I didn't need to be told twice. The moment she started talking in her cold, distant voice, I felt like I'd been punched in the stomach. The moment she finished, I couldn't hold it in any longer and rushed to the nearest bathroom, emptying my stomach from what seemed like a week's worth of food.
I had no idea how I got back home, whether I took a cab or a bus or just walked, but I found myself at home. My parents had clearly decided to spend the night with my sister, because it got dark and I was still home alone.
Chad called at the same time he did every day. I had no idea
if I answered or what I might've said, but he was knocking on my door a few minutes later. We somehow made it to my room. Then, I turned to him and told him; "Josslyn knows."
Something about the way he looked at me made me realize that I might've already told him over the phone, or up the stairs, or just a few seconds before. Something about the way he looked at me made me realize that I looked so pitiful that he couldn't help but look at me like that. Something about the way he looked at me made me not care that he was looking at me and I broke down.
He helped me to my bed and laid me down, then lied down beside me. He squeezed me closer to him, as close as my stomach allowed. He didn't whisper lies into my ears and tell me that everything was going to be alright, we both knew it wasn't. He just held me in his arms while I sobbed and cried and sniffed without a word, until I was all out of sobs and tears and he handed me a tissue so I was all out of sniffs as well.
Then, I just lied there in his arms for a very long time.
"I don't know what to do," my voice was cold and distant, like hers had been.

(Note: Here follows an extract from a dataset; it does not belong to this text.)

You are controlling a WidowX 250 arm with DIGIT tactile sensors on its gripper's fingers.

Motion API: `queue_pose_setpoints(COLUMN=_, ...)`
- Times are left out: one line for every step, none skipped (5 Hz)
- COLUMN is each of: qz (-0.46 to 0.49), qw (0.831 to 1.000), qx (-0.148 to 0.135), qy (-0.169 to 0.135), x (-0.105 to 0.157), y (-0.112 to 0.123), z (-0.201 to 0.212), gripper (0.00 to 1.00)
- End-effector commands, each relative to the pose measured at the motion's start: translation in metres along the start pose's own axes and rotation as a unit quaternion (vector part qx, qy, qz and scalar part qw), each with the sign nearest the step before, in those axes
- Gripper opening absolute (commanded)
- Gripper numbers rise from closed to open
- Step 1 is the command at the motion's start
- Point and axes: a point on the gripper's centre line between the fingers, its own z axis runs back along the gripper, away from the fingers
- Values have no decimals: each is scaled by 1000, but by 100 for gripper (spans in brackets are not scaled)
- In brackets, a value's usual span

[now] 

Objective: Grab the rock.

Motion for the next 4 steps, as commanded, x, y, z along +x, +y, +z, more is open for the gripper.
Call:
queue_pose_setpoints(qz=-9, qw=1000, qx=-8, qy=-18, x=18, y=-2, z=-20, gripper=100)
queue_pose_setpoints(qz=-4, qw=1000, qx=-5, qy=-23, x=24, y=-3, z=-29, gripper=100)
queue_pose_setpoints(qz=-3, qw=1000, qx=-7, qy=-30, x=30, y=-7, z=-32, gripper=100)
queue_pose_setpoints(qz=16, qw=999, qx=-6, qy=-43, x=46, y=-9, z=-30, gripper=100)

"There's nothing to do," he whispered back and held me tighter.
I fell asleep for a while, minutes or hours, but I woke up from a bad dream to my baby stirring inside me.
"Chad?" I nudged him.
"Hmm?" He breathed sleepily.
"Chad?"
"Yeah?" He slowly opened his eyes, but they widened when he saw me so close, as if he'd forgotten where he was. "Are you okay?"
"Yes," I nodded. "She's moving." I looked down at my stomach.
She'd moved countless times before, always at the most inconvenient times, but it felt different that night, saving me from my nightmares and my own mind, as if reminding me that she was still there, with me, a part of me, always to be mine even if I lost everybody else.
"Do you want to feel her?" I'd never shared that moment with anyone before, and I certainly couldn't with my family anymore, they were going to hate her more than they already did. And she didn't have a father. It broke my heart to think that she was going to be born soon, and no one else had felt her moving inside of me, nobody else had acknowledged her existence in me.